En cuanto tomó una decisión, salió de su habitación, entró en el edificio principal del palacio y solicitó la audiencia con la reina al Señor de la Cámara. Fue conducido al despacho de la reina sin mucha espera, cayó de rodillas nada más entrar y al instante se puso manos a la obra.
«Salve a Su Majestad. Yo, Lloyd Frontera, el hijo mayor del condado de Frontera, me siento honrado de estar en la audiencia del legítimo propietario de esta tierra. Solicito una reunión ya que tengo una petición urgente que hacer».
«¿Tienes una petición? ¿Y es urgente?», preguntó la reina Magentano.
«Sí, Majestad».
La reina Magentano frunció un poco el ceño. Parecía que Lloyd la visitaba con facilidad últimamente, y tenía la sensación de que sus peticiones se habían vuelto más atrevidas y abiertas.
Pronto, su arrogancia se disparará por las nubes. Aunque tendrá cuidado de no cruzar ningún límite.
Dado su temperamento astuto, nunca lo haría. Será insolente, pero no hasta el punto de cruzar la línea. Hacerlo sólo lo sumirá en la vida que no quiere vivir.

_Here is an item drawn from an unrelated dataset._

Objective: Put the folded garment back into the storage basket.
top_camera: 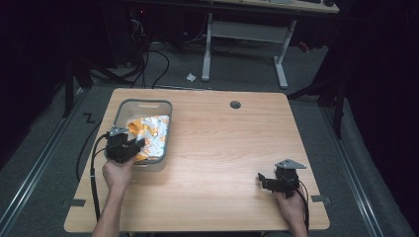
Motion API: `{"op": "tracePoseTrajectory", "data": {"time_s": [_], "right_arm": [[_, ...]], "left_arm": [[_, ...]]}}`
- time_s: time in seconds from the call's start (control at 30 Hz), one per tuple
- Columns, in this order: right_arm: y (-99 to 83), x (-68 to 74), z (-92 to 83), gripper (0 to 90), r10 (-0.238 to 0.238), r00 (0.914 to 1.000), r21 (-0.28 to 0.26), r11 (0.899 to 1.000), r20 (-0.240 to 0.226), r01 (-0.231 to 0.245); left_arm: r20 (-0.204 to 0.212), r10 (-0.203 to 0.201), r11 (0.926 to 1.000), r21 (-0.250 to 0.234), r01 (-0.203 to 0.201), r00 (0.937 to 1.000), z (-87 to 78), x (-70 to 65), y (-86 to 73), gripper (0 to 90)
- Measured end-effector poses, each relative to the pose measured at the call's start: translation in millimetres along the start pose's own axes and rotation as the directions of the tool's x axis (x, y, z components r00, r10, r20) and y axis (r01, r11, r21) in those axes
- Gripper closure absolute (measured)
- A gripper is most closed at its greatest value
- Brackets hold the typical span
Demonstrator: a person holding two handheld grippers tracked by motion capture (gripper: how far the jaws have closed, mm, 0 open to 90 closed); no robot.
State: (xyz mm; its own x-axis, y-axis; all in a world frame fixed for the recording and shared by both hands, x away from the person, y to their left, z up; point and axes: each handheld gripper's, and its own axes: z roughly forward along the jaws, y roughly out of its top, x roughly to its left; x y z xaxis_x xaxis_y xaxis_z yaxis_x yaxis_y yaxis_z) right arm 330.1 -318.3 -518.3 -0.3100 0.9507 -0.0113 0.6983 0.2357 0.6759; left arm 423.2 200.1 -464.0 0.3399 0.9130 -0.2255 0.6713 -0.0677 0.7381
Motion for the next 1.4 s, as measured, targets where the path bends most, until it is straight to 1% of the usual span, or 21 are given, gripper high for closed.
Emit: {"op": "tracePoseTrajectory", "data": {"time_s": [0.13, 0.27, 0.4, 0.53, 0.63, 0.7, 0.77, 0.83, 0.9, 0.97, 1.0, 1.1, 1.2, 1.23, 1.3, 1.37, 1.4], "right_arm": [[0.0, 0.0, 0.0, 16.5, 0.000, 1.0000, 0.000, 1.000, 0.000, 0.000], [0.0, 0.1, 0.0, 16.5, 0.001, 1.0000, 0.000, 1.000, 0.000, -0.001], [0.0, 0.2, -0.1, 16.5, 0.002, 1.0000, 0.001, 1.000, 0.000, -0.002], [0.0, 0.1, -0.1, 16.5, 0.002, 1.0000, 0.001, 1.000, -0.001, -0.002], [0.0, 0.2, -0.1, 16.5, 0.002, 1.0000, 0.001, 1.000, -0.001, -0.002], [0.0, 0.2, -0.1, 16.5, 0.002, 1.0000, 0.001, 1.000, -0.001, -0.002], [0.0, 0.2, -0.1, 16.5, 0.002, 1.0000, 0.001, 1.000, -0.001, -0.002], [0.0, 0.2, 0.0, 16.5, 0.002, 1.0000, 0.001, 1.000, -0.001, -0.002], [0.0, 0.1, 0.0, 16.5, 0.001, 1.0000, 0.000, 1.000, 0.000, -0.001], [0.0, 0.1, 0.0, 16.5, 0.001, 1.0000, 0.000, 1.000, 0.000, -0.001], [0.0, 0.0, 0.0, 16.5, 0.000, 1.0000, 0.000, 1.000, 0.000, 0.000], [0.0, 0.0, 0.0, 16.5, 0.000, 1.0000, 0.000, 1.000, 0.000, 0.000], [0.0, 0.1, 0.0, 16.5, 0.000, 1.0000, 0.000, 1.000, 0.000, 0.000], [0.0, 0.1, 0.0, 16.5, 0.000, 1.0000, 0.000, 1.000, 0.000, 0.000], [0.0, 0.2, -0.1, 16.5, 0.002, 1.0000, 0.001, 1.000, -0.001, -0.002], [0.0, 0.1, -0.1, 16.5, 0.001, 1.0000, 0.001, 1.000, -0.001, -0.001], [0.0, 0.2, -0.1, 16.5, 0.002, 1.0000, 0.001, 1.000, -0.001, -0.002]], "left_arm": [[-0.004, -0.004, 1.0000, -0.002, 0.004, 1.0000, 0.9, 1.2, 0.2, 72.0], [-0.004, -0.022, 0.9998, 0.004, 0.022, 0.9998, 1.9, 2.6, 0.6, 71.5], [-0.011, -0.020, 0.9998, 0.003, 0.020, 0.9997, 1.8, 2.9, 0.5, 69.1], [-0.027, -0.017, 0.9999, 0.000, 0.017, 0.9995, -0.1, 3.2, 0.4, 60.9], [-0.039, -0.020, 0.9996, -0.022, 0.019, 0.9990, -3.9, 1.7, 1.0, 52.2], [-0.036, -0.020, 0.9992, -0.035, 0.019, 0.9991, -6.7, 1.1, 1.4, 48.6], [-0.035, -0.015, 0.9991, -0.039, 0.014, 0.9993, -8.3, 0.0, 1.3, 48.4], [-0.022, -0.004, 0.9995, -0.031, 0.003, 0.9997, -8.5, -1.4, 0.8, 49.7], [0.002, 0.011, 0.9999, -0.010, -0.011, 0.9999, -7.4, -2.9, 0.4, 53.4], [0.012, 0.017, 0.9998, 0.010, -0.017, 0.9998, -4.8, -4.8, 0.0, 56.9], [0.006, 0.025, 0.9996, 0.012, -0.025, 0.9997, -4.0, -5.5, -0.2, 57.5], [0.010, 0.016, 0.9995, 0.027, -0.016, 0.9998, -2.4, -4.7, 1.0, 58.8], [-0.007, 0.018, 0.9986, 0.050, -0.018, 0.9998, 1.6, -4.0, 2.4, 57.7], [-0.011, 0.014, 0.9986, 0.052, -0.013, 0.9998, 2.9, -3.6, 2.6, 56.7], [-0.021, 0.004, 0.9989, 0.046, -0.003, 0.9998, 3.6, -2.4, 2.4, 55.3], [-0.027, -0.003, 0.9999, 0.014, 0.004, 0.9996, 0.8, -2.0, 1.3, 53.4], [-0.029, -0.006, 0.9999, -0.011, 0.006, 0.9996, -1.6, -1.8, 0.8, 52.3]]}}
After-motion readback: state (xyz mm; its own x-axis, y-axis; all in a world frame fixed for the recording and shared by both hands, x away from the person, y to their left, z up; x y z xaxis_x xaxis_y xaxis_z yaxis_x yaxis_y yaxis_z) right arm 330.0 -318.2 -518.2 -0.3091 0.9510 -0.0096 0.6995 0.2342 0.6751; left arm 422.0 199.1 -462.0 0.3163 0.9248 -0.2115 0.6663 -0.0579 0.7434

Será un rey después de echarme o declarar la independencia.
Pero esa no era la vida que Lloyd quería. Se le escapó una carcajada al pensarlo.

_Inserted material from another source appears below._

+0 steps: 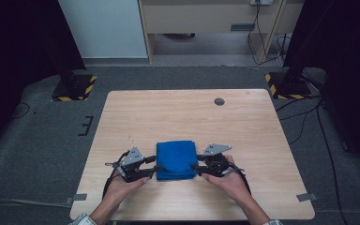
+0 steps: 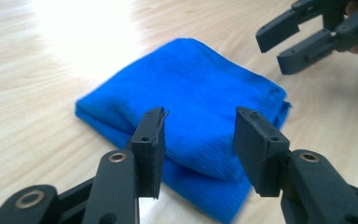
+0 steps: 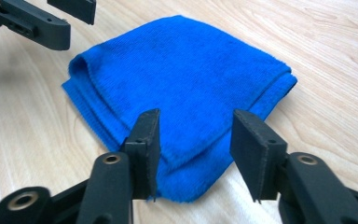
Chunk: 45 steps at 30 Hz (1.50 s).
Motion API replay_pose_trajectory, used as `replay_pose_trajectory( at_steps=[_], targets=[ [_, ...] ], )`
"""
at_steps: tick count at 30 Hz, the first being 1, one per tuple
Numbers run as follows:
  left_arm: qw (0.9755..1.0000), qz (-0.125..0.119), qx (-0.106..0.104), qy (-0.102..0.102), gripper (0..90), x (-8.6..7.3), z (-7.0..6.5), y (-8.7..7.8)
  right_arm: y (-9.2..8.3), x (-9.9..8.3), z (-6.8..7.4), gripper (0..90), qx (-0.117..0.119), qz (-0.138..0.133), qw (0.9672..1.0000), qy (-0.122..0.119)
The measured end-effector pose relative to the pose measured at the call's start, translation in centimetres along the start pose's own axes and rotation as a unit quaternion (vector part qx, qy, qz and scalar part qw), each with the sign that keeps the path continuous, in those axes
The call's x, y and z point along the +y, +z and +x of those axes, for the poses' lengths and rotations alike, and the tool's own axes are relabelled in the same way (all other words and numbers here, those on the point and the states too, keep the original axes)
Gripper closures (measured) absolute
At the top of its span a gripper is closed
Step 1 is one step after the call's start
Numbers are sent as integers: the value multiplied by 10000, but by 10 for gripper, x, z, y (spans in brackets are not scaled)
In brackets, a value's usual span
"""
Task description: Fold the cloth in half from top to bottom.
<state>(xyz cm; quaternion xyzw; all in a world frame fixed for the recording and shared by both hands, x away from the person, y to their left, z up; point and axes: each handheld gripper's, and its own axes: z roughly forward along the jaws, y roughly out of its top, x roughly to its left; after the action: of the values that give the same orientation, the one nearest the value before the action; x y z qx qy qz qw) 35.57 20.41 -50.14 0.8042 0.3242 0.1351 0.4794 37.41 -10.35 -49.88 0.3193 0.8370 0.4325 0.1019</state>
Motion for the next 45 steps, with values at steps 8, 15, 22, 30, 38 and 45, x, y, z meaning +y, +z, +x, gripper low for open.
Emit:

Su meta es holgazanear y holgazanear a pesar de sus habilidades y poderes. Y sin embargo, trabaja más duro que nadie en el mundo. Nadie será más divertido e irónico que este hombre.
Lloyd la asombraba. Al mismo tiempo, sintió lástima por él. Su voz se suavizó un poco más. «Ya veo. Tienes derecho a hacer una petición. ¿Cuál es?» ¿Qué tipo de petición escandalosa podría haber venido con él? Sintió curiosidad y pena al mismo tiempo.
«Sí, Majestad. Si me permite…» Era como si la lengua de Lloyd estuviera equipada con un motor biturbo. Pisó el acelerador sin vacilar. «Me gustaría solicitar su ayuda para realizar lo que se llama el método de congelación. Es uno de los métodos para mejorar los cimientos, y se utilizó por primera vez en el siglo XIX en el Reino Unido, cuando excavaron un pozo vertical en sus minas. Funciona insertando la tubería de congelación e inyectando líquido helado a -22 Fahrenheit en el suelo, congelando la humedad del suelo alrededor de las tuberías como si fuera helado. Al cabo de un tiempo, los pilares helados se espesan hasta tocarse entre sí, formando un gigantesco muro de hielo. Como los muros helados son extremadamente más duros que los suelos-«
«Pausa ahí», la reina Magentano levantó la mano.
«Sí, Majestad». Lloyd se detuvo y miró descaradamente a la reina, que le sostuvo la mirada con una expresión ligeramente enfermiza. Y una parte de ella sintió que sería mejor concederle lo que quisiera en lugar de escucharle y sangrarle los oídos.
Por fin, suspiró y preguntó: «Entonces, ¿qué es lo que quieres concretamente?».
«Aquí está, Majestad».
¡Swoosh! Lloyd sacó una nota del bolsillo y se la tendió a la reina. Y habló de forma descarada y desvergonzada, como si le estuviera exigiendo algo a cambio.
«Me gustaría que Su Majestad me permitiera usar libremente ‘El Corazón del Invierno’, uno de los tres objetos divinos de la Casa de Magentano».